The task -
In the material below, find every line containing "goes" and copy that line.

Data shown -
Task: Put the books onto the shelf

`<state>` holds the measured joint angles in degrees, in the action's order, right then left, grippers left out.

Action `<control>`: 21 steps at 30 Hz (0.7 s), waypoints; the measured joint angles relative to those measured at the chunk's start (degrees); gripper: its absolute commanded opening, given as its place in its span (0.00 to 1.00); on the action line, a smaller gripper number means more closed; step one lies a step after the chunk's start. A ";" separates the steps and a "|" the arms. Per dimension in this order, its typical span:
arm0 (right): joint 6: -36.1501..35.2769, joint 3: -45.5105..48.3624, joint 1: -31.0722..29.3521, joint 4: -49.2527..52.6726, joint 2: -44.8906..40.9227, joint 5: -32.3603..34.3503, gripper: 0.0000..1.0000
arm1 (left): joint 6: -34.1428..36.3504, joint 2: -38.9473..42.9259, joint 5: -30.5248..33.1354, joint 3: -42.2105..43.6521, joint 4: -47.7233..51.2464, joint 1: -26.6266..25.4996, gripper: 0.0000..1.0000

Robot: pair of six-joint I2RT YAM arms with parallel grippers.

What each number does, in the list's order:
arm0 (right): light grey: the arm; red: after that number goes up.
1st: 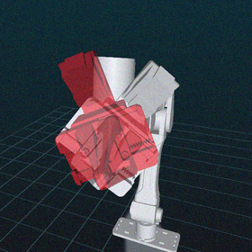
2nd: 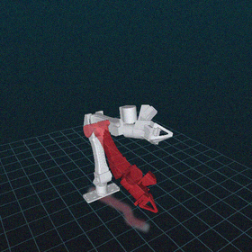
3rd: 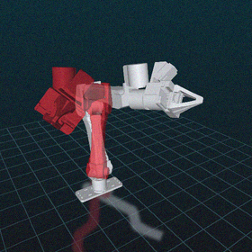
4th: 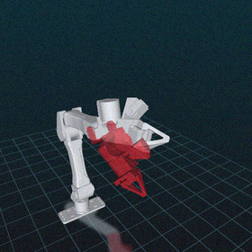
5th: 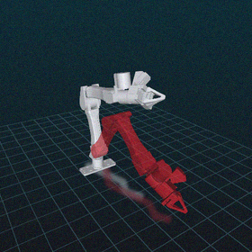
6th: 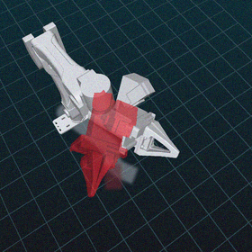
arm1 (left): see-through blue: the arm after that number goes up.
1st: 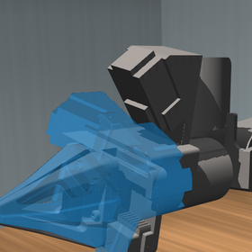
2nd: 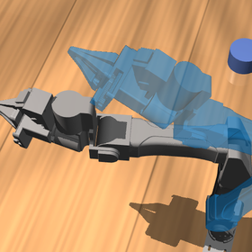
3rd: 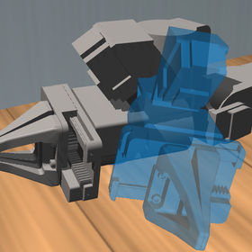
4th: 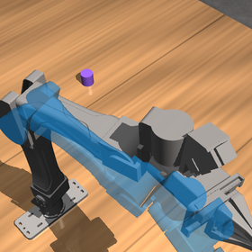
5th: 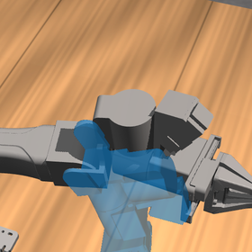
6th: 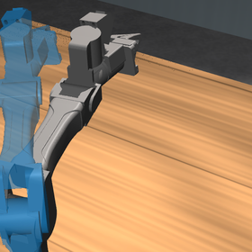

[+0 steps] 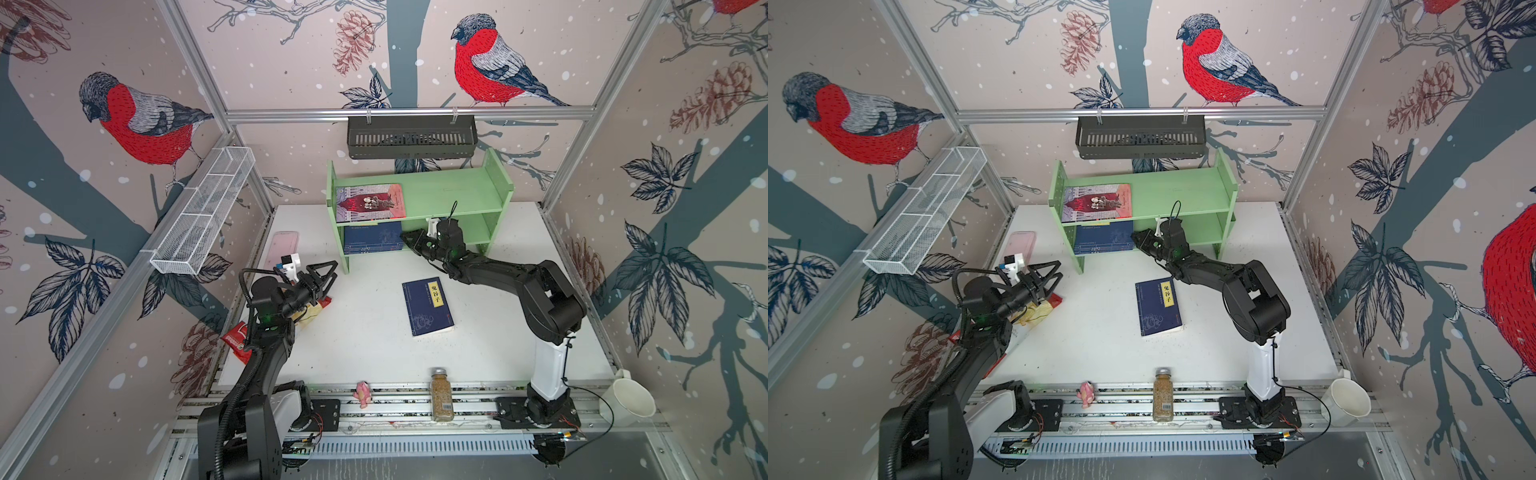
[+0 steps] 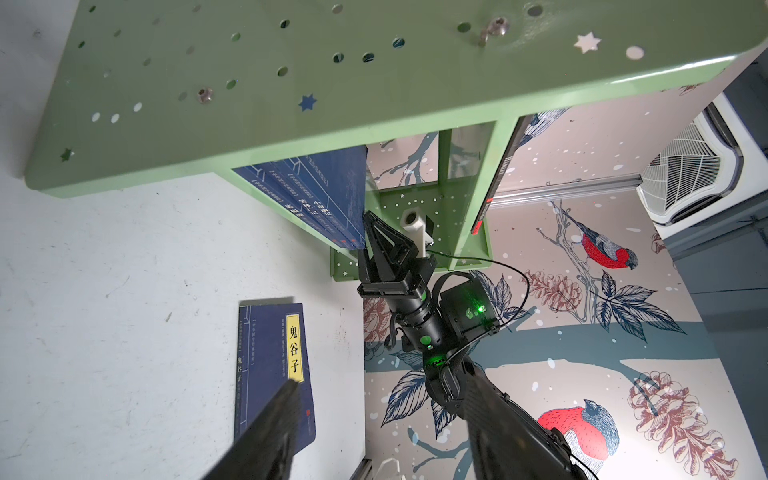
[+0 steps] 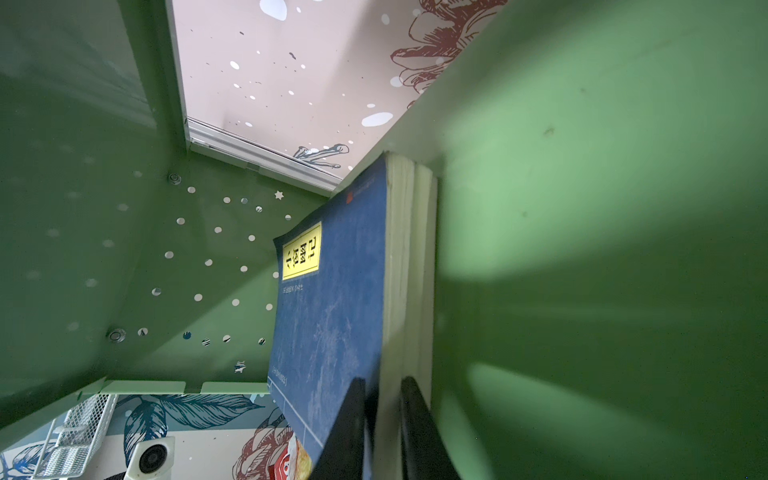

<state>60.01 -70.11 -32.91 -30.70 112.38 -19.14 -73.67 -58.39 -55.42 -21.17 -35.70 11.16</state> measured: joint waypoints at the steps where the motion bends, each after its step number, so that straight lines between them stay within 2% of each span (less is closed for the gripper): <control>1: 0.00 0.04 -0.02 0.00 0.00 0.00 0.19 | 0.00 0.02 0.00 0.00 0.00 0.00 0.64; 10: 0.00 0.59 -0.20 -0.17 -0.35 0.02 0.20 | -0.02 0.13 0.00 0.07 0.00 0.00 0.64; 13: 0.00 0.59 -0.28 -0.17 -0.35 0.02 0.25 | -0.02 0.15 0.00 0.07 0.00 0.00 0.64; 21: -0.39 0.55 -0.28 1.31 -1.33 1.03 0.29 | -0.02 0.26 0.00 0.15 0.00 0.11 0.64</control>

Solution to this task -
arm0 (right): light grey: the arm; red: after that number goes up.
arm1 (left): see-through blue: the arm after that number goes up.

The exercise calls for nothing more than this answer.